### TO DO
Could you return the data that follows exactly, minus the images?

*** DATA SEGMENT Section Begins ***

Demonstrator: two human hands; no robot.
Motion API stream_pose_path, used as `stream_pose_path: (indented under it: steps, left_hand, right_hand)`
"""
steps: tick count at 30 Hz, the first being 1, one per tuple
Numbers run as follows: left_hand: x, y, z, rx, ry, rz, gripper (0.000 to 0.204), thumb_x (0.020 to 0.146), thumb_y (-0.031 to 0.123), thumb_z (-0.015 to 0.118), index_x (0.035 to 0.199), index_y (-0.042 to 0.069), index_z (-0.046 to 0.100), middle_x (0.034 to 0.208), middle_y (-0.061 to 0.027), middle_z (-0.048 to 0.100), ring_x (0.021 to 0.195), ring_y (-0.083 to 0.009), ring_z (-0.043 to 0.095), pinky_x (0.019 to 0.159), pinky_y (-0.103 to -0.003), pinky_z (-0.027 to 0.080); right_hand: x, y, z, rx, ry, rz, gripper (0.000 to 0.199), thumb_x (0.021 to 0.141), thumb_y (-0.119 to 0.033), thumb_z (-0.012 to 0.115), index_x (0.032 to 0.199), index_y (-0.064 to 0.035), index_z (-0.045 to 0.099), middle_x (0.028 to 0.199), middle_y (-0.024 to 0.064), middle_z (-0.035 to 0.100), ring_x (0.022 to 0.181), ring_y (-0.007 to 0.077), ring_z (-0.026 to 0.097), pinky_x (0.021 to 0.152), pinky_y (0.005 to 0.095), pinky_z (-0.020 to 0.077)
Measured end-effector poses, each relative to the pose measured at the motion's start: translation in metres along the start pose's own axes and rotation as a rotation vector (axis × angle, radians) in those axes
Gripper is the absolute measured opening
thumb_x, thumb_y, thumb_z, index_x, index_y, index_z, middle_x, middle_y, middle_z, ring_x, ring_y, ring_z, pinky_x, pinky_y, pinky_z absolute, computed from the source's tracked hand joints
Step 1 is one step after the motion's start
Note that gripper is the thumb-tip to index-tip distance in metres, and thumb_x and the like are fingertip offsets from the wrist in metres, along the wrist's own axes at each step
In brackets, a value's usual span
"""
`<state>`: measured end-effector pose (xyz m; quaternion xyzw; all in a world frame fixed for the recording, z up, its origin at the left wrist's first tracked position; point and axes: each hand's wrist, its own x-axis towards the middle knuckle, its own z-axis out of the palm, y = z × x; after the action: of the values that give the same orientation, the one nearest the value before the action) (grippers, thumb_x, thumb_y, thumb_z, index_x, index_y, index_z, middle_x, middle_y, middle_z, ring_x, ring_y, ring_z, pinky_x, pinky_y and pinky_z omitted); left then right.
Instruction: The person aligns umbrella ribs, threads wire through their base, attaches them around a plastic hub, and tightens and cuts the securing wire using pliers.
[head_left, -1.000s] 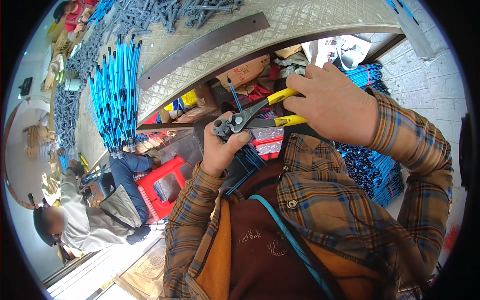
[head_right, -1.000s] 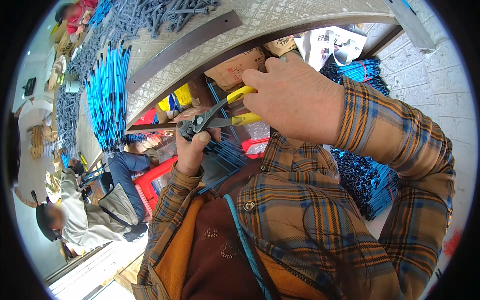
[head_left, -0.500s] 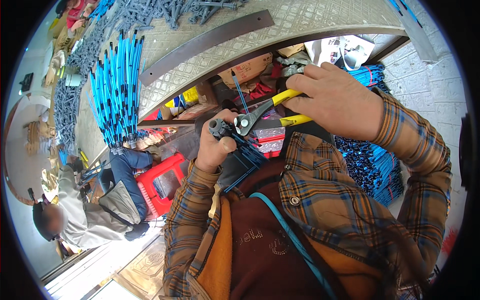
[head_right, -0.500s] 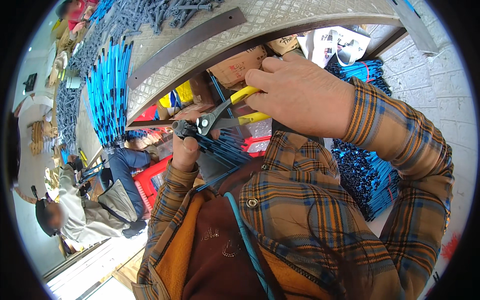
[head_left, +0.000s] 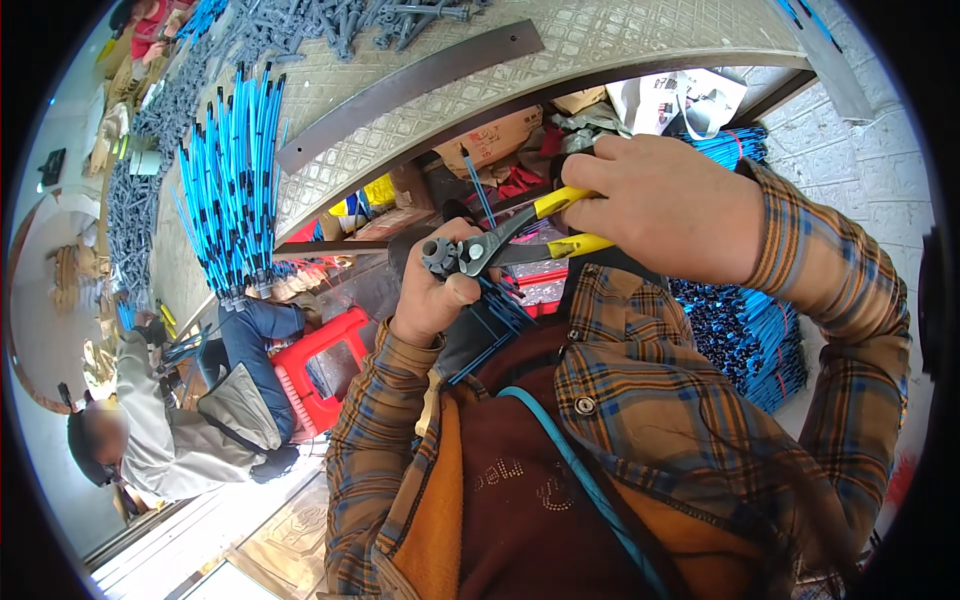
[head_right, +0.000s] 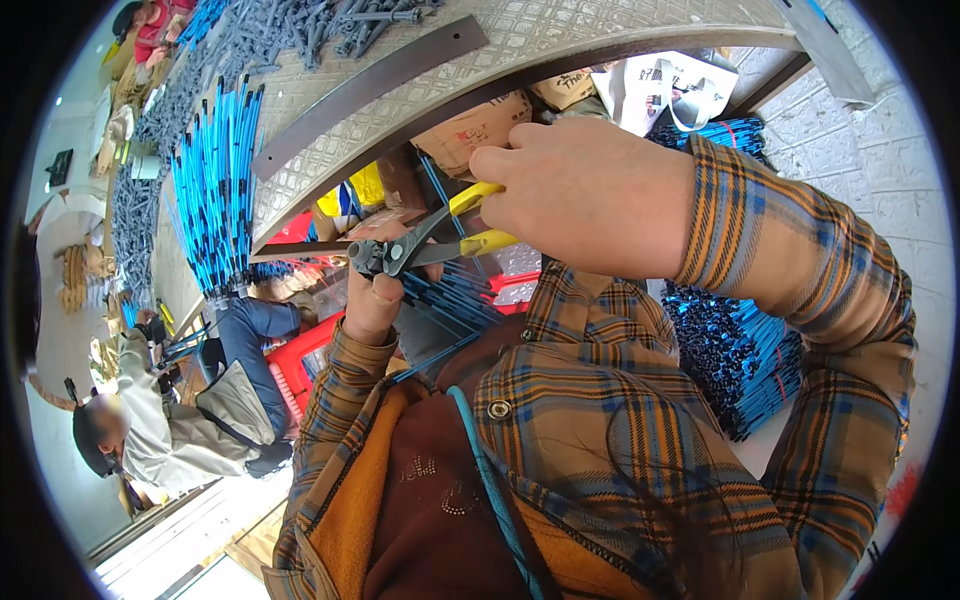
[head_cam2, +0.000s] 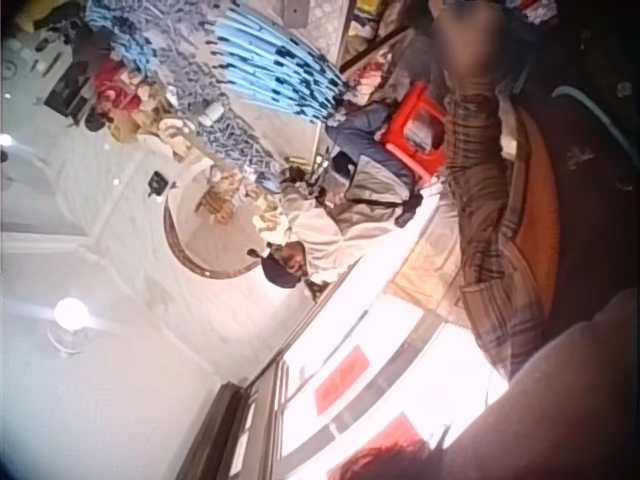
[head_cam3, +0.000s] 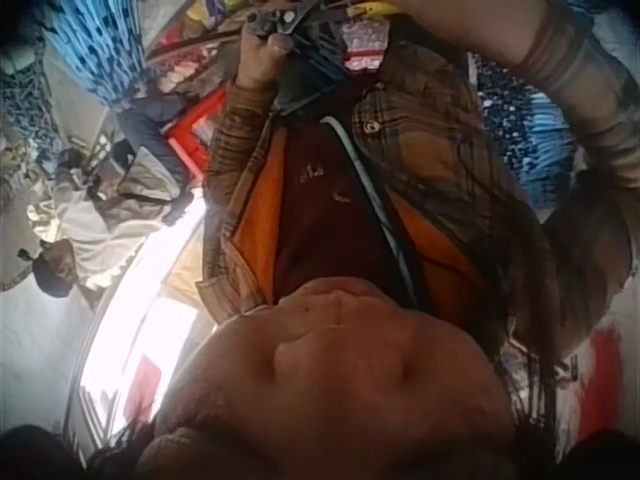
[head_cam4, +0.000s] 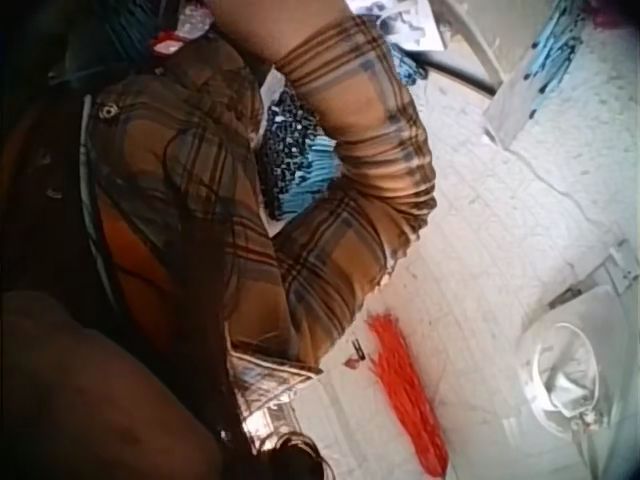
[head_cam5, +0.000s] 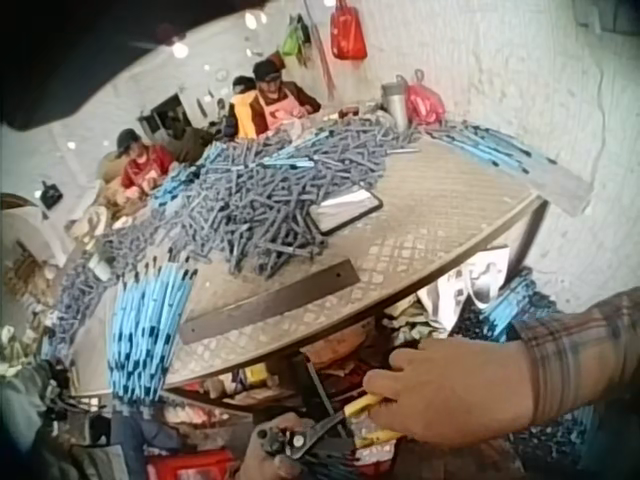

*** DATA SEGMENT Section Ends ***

### RESULT BELOW
Demonstrator: two human hands; no robot.
Motion API stream_pose_path, used as `stream_pose_path: (indented under it: steps, left_hand, right_hand)`
"""
steps: tick count at 30 Hz, the first being 1, one per tuple
Numbers run as follows: left_hand: x, y, z, rx, ry, rz, gripper (0.000 to 0.204), thumb_x (0.020 to 0.146), thumb_y (-0.031 to 0.123), thumb_z (-0.015 to 0.118), index_x (0.035 to 0.199), index_y (-0.042 to 0.069), index_z (-0.046 to 0.100), middle_x (0.034 to 0.208), middle_y (-0.061 to 0.027), middle_z (-0.048 to 0.100), ring_x (0.021 to 0.195), ring_y (-0.083 to 0.009), ring_z (-0.043 to 0.095), pinky_x (0.019 to 0.159), pinky_y (-0.103 to -0.003), pinky_z (-0.027 to 0.080); right_hand: x, y, z, rx, ry, rz, gripper (0.000 to 0.199), thumb_x (0.021 to 0.141), thumb_y (-0.119 to 0.033), thumb_z (-0.012 to 0.115), index_x (0.032 to 0.199), index_y (-0.064 to 0.035), index_z (-0.045 to 0.099), middle_x (0.028 to 0.199), middle_y (-0.024 to 0.064), middle_z (-0.035 to 0.100), ring_x (0.022 to 0.181), ring_y (-0.007 to 0.077), ring_z (-0.026 to 0.097), pinky_x (0.021 to 0.152), pinky_y (0.005 to 0.095), pinky_z (-0.020 to 0.077)
Measured end-effector poses, each relative to the pose measured at the motion's start: translation in metres along the start pose's own axes and rotation as a rotation vector (axis × angle, radians) in those axes
Gripper is the absolute measured opening
thumb_x, thumb_y, thumb_z, index_x, index_y, index_z, middle_x, middle_y, middle_z, ring_x, ring_y, ring_z, pinky_x, pinky_y, pinky_z absolute, computed from the source's tracked hand joints
Step 1 is one step after the motion's start
Note that gripper is the thumb-tip to index-tip distance in metres, and thumb_x and the like are fingertip offsets from the wrist in metres, along the wrist's own axes at each step
In brackets, a value's usual span
"""
`<state>`: measured end-effector pose (xyz m; quaternion xyzw; all in a world frame fixed for the recording, z up, its origin at the left wrist's first tracked position; point and axes: each hand's wrist, its own x-axis towards the middle knuckle, its own z-axis out of the palm, y = z × x; after the action: of the values that give the same orientation, the one nearest the value before the action) (grippers, thumb_x, thumb_y, thumb_z, index_x, index_y, index_z, middle_x, middle_y, middle_z, ring_x, ring_y, ring_z, pinky_x, pinky_y and pinky_z omitted); left then right.
Instruction: The person aligns umbrella ribs, threads wire through their base, attaches them around a plastic hub, and tightens and cuts the securing wire using pliers.
[head_left, -1.000s] 
[head_right, -1.000s] 
[head_left, -0.500s] 
[head_right, -0.500s] 
[head_left, +0.000s] 
[head_right, +0.000s] 
[head_cam2, +0.000s] 
[head_cam3, +0.000s] 
[head_cam4, +0.000s] 
[head_cam5, +0.000s] 

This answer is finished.